L’Agence internationale de l’énergie atomique dans une impasse avec l’Iran
Selon l'AIEA, les stocks d'uranium enrichi s'élevaient au 28 octobre à plus de 22 fois la limite autorisée par l'accord international de 2015
L’Agence internationale de l’énergie atomique (AIEA) a condamné mercredi la décision « extrême » de l’Iran de bannir plusieurs de ses inspecteurs, marquant une nouvelle dégradation des relations entre les deux parties.
Ce geste « sans précédent », annoncé en septembre, a « directement et gravement affecté » la capacité à contrôler le programme nucléaire iranien qui continue à monter en puissance, selon l’instance onusienne.
En ciblant des nationalités en particulier, la mesure est « extrême et injustifiée », assène l’Agence dans un rapport confidentiel consulté par l’AFP à une semaine d’une réunion du Conseil des gouverneurs à Vienne.
D’après une source diplomatique, huit experts, Français et Allemands notamment, sont concernés. Washington, Paris, Londres et Berlin ont d’une même voix appelé l’Iran à revenir sur sa décision. En vain jusqu’à présent.
Le directeur général de l’AIEA, Rafael Grossi, a reçu mercredi un courrier de Téhéran, arguant de « son droit » de révoquer l’accréditation des inspecteurs tout en disant « explorer les possibilités » de revenir sur sa décision.
« L’Iran ne ferme pas complètement la porte, mais M. Grossi espérait davantage », a commenté un diplomate, évoquant un sentiment de « frustration ». Ce personnel dispose d’une « rare expertise et d’une connaissance des sites » difficiles à remplacer, a-t-il ajouté.
Sur les autres dossiers, l’organisation a également déploré le manque de coopération de la République islamique après des mois, voire des années de négociations infructueuses. « Une nouvelle fois, il n’y a pas eu de progrès », s’inquiète le chef de l’AIEA.
Il dénonce la déconnexion de nombreuses caméras de surveillance et l’absence d’explications au sujet des traces d’uranium découvertes en deux endroits non déclarés, Turquzabad et Varamin. Autant d’éléments qui entravent la mission de l’instance, chargée de « garantir le caractère exclusivement pacifique du programme nucléaire ». Car l’Iran poursuit son escalade et dispose désormais de suffisamment de matière pour fabriquer plusieurs bombes atomiques, même s’il nie avoir de telles intentions.
Selon un second rapport, les stocks d’uranium enrichi s’élevaient à 4 486,8 kg à la date du 28 octobre (contre 3 795,5 kg mi-août), soit plus de 22 fois la limite autorisée par l’accord international de 2015 encadrant les activités atomiques de Téhéran en échange d’une levée des sanctions internationales.
L’Iran s’est affranchi progressivement des engagements pris dans le cadre de ce pacte connu sous l’acronyme JCPOA, en réaction au retrait des États-Unis décidé en 2018 par le président d’alors, Donald Trump. Des discussions menées à Vienne pour le ranimer ont échoué l’an dernier.
L’Iran a largement dépassé le plafond fixé à 3,67 % équivalant à ce qui est utilisé dans les centrales nucléaires pour la production d’électricité : il dispose de 567,1 kg (contre 535,8 kg auparavant) de matière enrichis à 20 % et de 128,3 kg à 60 % (contre 121,6 kg).
Dans le cas du seuil de 60 %, proche des 90 % nécessaires pour fabriquer une arme atomique, Téhéran a cependant ralenti depuis le printemps le rythme de production. « Il s’agit probablement d’une décision politique », estime le diplomate. Des experts y voient aussi le possible signe d’une volonté de l’Iran de désamorcer la situation, alors que des pourparlers informels avaient repris avec les États-Unis.

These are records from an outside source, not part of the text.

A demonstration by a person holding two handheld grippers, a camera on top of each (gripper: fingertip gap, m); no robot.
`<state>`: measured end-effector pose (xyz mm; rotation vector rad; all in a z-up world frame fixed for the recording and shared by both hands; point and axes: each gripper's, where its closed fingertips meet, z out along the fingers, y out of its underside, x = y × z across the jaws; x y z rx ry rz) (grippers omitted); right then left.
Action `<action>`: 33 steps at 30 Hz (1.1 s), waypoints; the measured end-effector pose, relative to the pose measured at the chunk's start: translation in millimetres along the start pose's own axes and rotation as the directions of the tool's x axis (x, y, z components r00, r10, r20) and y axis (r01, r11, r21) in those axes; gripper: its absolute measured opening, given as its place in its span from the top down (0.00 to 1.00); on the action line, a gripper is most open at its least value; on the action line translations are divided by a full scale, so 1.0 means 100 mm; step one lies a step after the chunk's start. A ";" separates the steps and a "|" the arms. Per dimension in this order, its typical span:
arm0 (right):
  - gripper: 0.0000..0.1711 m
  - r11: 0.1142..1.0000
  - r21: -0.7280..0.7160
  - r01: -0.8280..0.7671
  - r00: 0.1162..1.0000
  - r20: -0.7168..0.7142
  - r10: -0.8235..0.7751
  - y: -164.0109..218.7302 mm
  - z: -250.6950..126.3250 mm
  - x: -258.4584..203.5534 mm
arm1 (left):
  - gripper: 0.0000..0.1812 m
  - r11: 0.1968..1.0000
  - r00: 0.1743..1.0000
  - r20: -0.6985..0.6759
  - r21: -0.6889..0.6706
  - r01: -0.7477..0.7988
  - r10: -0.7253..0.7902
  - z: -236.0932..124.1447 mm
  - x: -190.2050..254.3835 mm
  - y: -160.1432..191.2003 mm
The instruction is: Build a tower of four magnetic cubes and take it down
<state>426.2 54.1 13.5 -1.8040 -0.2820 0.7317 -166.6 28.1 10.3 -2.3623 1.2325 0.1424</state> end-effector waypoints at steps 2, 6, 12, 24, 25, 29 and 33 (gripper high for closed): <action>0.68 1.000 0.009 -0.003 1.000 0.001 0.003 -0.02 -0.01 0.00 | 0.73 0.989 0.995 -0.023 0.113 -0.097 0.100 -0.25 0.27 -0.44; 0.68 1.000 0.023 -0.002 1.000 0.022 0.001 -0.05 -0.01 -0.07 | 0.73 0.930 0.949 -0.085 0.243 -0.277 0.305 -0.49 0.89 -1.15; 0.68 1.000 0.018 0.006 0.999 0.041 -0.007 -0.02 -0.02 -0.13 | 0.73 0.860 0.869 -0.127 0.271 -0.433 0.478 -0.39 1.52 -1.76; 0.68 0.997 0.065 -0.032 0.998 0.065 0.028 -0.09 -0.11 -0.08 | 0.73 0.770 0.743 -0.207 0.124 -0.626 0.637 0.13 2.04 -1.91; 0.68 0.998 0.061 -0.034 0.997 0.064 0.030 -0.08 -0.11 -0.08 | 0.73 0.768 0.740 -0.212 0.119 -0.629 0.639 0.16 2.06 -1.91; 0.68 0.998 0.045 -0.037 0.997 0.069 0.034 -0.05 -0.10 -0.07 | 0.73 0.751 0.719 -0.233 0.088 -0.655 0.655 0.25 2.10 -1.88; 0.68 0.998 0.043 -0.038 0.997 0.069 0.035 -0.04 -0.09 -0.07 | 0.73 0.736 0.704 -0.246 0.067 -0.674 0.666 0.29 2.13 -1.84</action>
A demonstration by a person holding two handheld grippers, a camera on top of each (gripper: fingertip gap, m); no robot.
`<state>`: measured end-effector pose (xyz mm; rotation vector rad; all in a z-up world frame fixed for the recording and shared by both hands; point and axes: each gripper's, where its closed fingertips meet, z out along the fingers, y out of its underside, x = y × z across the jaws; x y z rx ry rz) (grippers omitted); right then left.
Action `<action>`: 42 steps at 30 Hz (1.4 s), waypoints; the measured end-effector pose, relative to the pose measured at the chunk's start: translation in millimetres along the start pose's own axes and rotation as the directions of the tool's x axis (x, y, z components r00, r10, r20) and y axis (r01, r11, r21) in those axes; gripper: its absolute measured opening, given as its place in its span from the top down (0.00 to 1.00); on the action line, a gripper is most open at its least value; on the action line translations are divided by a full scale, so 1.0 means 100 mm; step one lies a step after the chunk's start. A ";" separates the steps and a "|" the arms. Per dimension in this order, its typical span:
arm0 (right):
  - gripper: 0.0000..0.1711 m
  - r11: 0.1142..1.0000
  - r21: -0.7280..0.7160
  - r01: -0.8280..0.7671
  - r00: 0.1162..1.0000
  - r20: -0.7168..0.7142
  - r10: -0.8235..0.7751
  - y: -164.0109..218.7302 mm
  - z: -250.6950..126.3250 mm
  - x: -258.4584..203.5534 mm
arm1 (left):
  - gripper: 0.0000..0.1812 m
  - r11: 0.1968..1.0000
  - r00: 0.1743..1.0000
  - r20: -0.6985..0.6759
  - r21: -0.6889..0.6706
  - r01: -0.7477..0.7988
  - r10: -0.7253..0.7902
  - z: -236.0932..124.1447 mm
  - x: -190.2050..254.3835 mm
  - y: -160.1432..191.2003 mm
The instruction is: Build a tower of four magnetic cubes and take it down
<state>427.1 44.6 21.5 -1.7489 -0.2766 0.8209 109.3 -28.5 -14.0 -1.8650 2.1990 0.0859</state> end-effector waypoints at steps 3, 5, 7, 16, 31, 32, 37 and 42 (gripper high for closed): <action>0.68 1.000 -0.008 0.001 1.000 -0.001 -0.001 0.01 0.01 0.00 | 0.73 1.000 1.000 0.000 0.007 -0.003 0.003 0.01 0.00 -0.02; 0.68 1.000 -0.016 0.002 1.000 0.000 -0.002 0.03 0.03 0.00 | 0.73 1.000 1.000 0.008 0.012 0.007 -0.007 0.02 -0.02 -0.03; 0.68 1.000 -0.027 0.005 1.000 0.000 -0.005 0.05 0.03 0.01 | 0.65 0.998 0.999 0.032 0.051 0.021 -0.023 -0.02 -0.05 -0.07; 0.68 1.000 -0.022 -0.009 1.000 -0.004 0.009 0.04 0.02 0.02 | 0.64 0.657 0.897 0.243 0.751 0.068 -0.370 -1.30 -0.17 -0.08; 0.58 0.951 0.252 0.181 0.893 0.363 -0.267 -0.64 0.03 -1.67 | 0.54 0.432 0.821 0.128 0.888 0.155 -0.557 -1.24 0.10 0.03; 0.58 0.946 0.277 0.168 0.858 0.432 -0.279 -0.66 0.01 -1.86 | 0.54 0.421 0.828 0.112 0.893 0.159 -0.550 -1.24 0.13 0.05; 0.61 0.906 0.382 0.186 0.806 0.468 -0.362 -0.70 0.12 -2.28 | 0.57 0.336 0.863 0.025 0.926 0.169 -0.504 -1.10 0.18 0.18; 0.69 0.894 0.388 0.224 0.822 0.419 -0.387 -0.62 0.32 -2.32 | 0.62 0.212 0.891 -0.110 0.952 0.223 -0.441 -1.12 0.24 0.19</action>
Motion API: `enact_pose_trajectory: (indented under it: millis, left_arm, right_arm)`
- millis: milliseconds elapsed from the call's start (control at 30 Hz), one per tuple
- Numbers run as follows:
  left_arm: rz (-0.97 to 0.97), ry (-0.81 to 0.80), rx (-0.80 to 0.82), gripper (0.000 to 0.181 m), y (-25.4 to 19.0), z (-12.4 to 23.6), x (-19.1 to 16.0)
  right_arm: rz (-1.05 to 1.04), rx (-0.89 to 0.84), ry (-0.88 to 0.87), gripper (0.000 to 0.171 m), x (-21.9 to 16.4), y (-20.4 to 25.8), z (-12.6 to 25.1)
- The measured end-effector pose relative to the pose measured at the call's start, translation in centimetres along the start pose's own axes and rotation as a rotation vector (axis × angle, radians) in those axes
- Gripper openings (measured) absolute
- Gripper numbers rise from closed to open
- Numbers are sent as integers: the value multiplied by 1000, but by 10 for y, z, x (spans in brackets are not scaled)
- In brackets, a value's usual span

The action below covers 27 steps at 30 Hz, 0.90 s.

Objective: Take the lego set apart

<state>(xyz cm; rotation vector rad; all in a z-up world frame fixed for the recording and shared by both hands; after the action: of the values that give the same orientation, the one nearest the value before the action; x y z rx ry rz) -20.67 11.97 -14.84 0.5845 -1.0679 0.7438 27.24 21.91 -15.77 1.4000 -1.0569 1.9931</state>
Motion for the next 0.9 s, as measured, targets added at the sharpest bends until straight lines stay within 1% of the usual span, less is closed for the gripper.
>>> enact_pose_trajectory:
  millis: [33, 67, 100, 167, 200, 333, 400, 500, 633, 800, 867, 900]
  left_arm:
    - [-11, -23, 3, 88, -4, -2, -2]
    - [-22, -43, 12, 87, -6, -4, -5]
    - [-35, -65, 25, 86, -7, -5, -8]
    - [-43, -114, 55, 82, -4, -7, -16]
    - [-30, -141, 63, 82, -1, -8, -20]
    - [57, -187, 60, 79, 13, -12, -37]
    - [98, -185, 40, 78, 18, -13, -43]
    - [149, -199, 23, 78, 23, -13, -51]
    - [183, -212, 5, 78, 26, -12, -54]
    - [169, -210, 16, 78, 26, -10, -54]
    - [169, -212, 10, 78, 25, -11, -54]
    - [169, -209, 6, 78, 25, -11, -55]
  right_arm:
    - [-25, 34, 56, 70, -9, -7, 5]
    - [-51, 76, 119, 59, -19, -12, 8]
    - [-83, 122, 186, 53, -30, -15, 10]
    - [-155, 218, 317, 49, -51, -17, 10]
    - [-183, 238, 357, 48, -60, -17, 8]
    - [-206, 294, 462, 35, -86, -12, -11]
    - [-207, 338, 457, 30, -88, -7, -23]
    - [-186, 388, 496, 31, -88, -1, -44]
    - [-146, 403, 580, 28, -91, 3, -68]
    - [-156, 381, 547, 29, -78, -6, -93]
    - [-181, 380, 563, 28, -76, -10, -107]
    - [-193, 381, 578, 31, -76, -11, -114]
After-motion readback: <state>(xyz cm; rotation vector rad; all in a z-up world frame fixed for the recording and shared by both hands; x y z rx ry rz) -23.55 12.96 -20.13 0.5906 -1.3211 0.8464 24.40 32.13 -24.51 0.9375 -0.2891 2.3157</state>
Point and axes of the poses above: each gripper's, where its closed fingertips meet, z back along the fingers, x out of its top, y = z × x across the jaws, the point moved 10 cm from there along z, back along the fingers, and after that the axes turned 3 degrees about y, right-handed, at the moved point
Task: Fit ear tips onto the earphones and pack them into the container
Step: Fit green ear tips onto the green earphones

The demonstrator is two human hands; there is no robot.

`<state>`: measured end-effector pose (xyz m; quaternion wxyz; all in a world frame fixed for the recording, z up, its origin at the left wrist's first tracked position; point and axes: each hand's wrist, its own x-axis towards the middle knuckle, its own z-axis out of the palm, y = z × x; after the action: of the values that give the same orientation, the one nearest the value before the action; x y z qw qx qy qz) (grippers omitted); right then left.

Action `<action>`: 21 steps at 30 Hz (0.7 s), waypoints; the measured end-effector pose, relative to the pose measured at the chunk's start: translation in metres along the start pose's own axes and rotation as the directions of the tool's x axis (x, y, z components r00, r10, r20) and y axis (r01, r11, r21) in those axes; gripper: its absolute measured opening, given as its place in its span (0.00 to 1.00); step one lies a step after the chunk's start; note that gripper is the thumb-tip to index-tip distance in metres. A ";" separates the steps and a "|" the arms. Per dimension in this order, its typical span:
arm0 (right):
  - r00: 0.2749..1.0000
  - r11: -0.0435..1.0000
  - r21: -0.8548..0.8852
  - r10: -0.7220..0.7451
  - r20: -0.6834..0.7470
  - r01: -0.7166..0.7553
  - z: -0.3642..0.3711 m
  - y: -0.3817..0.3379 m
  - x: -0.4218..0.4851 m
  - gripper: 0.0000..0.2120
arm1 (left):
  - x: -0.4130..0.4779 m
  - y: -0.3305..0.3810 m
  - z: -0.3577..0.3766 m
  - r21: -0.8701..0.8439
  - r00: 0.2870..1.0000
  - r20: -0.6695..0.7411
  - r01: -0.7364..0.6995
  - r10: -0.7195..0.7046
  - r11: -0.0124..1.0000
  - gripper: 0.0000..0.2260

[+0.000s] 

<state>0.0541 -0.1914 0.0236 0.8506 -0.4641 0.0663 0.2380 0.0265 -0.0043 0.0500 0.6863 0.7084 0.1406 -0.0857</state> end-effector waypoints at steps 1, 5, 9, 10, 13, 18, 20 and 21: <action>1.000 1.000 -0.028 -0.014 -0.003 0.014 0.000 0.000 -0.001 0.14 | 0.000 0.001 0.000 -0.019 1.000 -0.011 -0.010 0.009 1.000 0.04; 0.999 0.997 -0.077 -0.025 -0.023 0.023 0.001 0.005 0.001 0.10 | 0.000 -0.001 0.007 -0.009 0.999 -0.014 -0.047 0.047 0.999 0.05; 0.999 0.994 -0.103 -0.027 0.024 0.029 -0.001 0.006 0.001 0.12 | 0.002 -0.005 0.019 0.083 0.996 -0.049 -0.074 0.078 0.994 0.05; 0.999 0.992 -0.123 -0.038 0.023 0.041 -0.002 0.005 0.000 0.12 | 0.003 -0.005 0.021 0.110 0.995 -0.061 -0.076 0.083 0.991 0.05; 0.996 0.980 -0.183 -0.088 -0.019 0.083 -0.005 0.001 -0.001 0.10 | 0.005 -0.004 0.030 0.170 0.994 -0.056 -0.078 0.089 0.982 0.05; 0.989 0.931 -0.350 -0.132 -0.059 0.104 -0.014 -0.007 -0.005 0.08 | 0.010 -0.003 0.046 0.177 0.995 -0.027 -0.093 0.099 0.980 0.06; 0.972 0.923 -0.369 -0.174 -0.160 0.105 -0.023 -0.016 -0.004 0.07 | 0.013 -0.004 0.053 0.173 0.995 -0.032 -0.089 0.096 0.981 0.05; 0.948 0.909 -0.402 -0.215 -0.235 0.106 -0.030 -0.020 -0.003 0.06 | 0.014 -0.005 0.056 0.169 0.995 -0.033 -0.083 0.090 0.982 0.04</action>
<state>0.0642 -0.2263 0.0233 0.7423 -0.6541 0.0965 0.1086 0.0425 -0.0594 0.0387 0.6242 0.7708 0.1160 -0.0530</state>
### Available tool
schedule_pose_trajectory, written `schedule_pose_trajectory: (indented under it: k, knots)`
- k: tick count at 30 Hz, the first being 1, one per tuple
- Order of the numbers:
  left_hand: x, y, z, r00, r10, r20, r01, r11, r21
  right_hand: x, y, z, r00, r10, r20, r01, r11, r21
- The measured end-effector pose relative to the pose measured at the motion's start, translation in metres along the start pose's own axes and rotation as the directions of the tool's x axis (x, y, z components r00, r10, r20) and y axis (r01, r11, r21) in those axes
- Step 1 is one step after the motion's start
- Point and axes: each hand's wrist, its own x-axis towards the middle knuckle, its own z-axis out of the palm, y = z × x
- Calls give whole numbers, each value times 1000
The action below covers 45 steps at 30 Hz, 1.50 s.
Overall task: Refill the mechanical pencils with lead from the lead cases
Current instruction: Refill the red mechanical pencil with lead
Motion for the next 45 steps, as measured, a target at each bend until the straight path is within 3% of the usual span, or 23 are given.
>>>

Ces dernières semaines, l’animosité entre les deux pays ennemis est cependant remontée d’un cran avec le conflit entre Israël et le Hamas palestinien, que Washington et Téhéran s’accusent mutuellement d’aggraver.
Après ce constat sans appel de l’AIEA, les puissances occidentales vont se concerter en vue du Conseil des gouverneurs. Lors de la précédente réunion, elles avaient brandi la menace d’une résolution mais le sujet est éclipsé par un agenda international chargé.
Malgré une escalade nucléaire impensable il y a encore peu de temps, Rafael Grossi a récemment regretté « un déclin de l’intérêt des États membres », une « banalisation » du dossier. Et a mis en garde le mois dernier contre un « échec » comparable au dossier nord-coréen.